§ **PROBLEM DESCRIPTION**: The lines from the one with "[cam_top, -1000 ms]" through the last line of the material below, copied exactly and free of pictures, make up the whole answer.

Content starts

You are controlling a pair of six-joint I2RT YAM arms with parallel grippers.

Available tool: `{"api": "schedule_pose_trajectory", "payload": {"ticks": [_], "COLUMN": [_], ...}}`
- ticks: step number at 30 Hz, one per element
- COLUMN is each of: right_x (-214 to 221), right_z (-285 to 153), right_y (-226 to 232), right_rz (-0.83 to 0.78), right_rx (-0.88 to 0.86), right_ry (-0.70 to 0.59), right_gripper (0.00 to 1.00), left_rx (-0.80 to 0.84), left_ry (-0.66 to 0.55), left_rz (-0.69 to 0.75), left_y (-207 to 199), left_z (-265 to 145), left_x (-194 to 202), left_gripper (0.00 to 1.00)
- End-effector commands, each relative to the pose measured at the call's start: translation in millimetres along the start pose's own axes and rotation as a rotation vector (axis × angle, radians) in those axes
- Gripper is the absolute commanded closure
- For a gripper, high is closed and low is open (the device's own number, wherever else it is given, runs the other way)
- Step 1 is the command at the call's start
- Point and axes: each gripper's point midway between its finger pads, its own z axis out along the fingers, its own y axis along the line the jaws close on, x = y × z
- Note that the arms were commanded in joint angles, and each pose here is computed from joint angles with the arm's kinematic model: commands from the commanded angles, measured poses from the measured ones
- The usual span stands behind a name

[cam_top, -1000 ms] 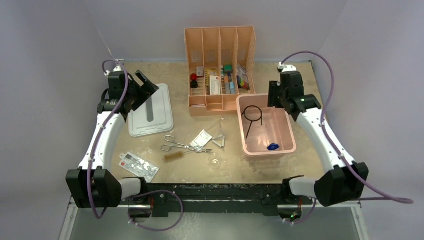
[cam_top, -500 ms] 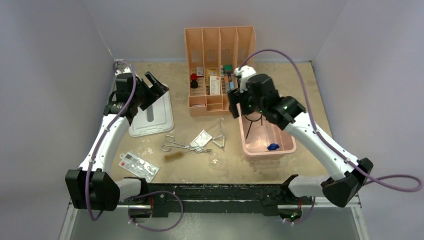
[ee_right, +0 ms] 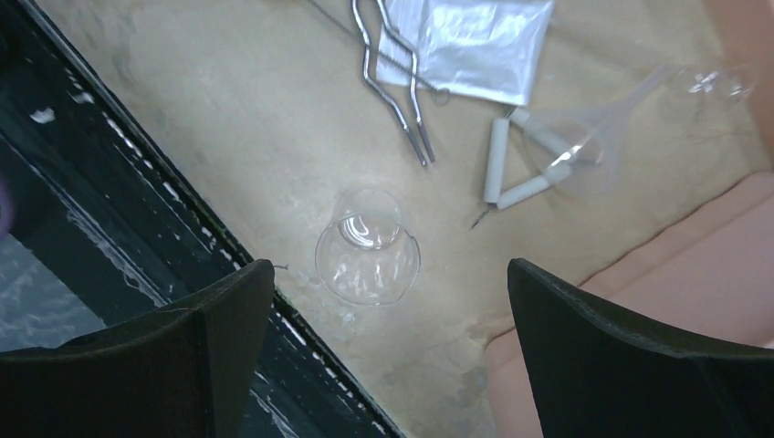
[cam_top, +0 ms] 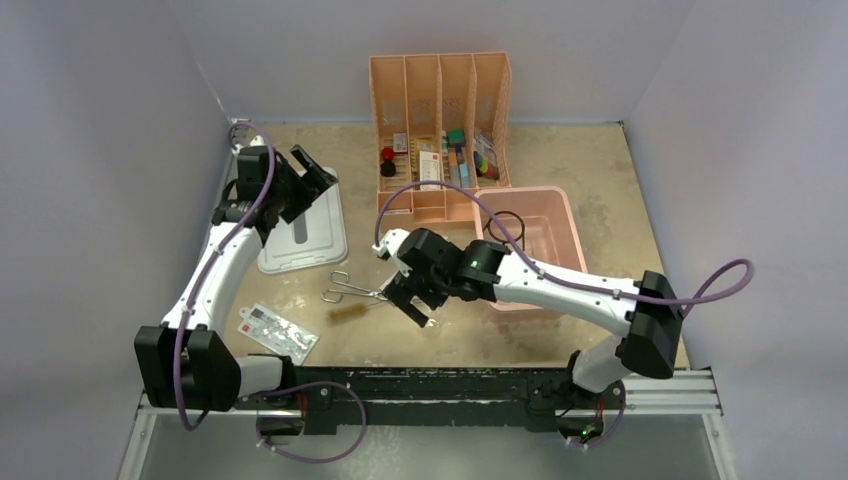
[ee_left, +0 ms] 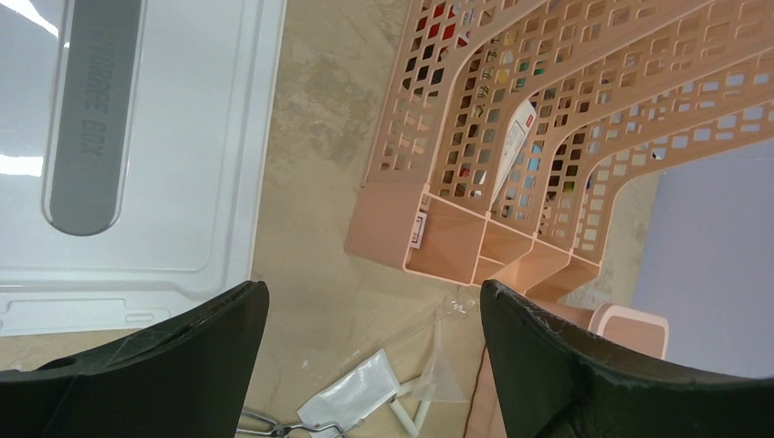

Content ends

§ **FINISHED EXERCISE**:
[cam_top, -1000 ms] 
[cam_top, -500 ms] 
[ee_right, +0 ms] 
[cam_top, +0 ms] 
[ee_left, +0 ms] 

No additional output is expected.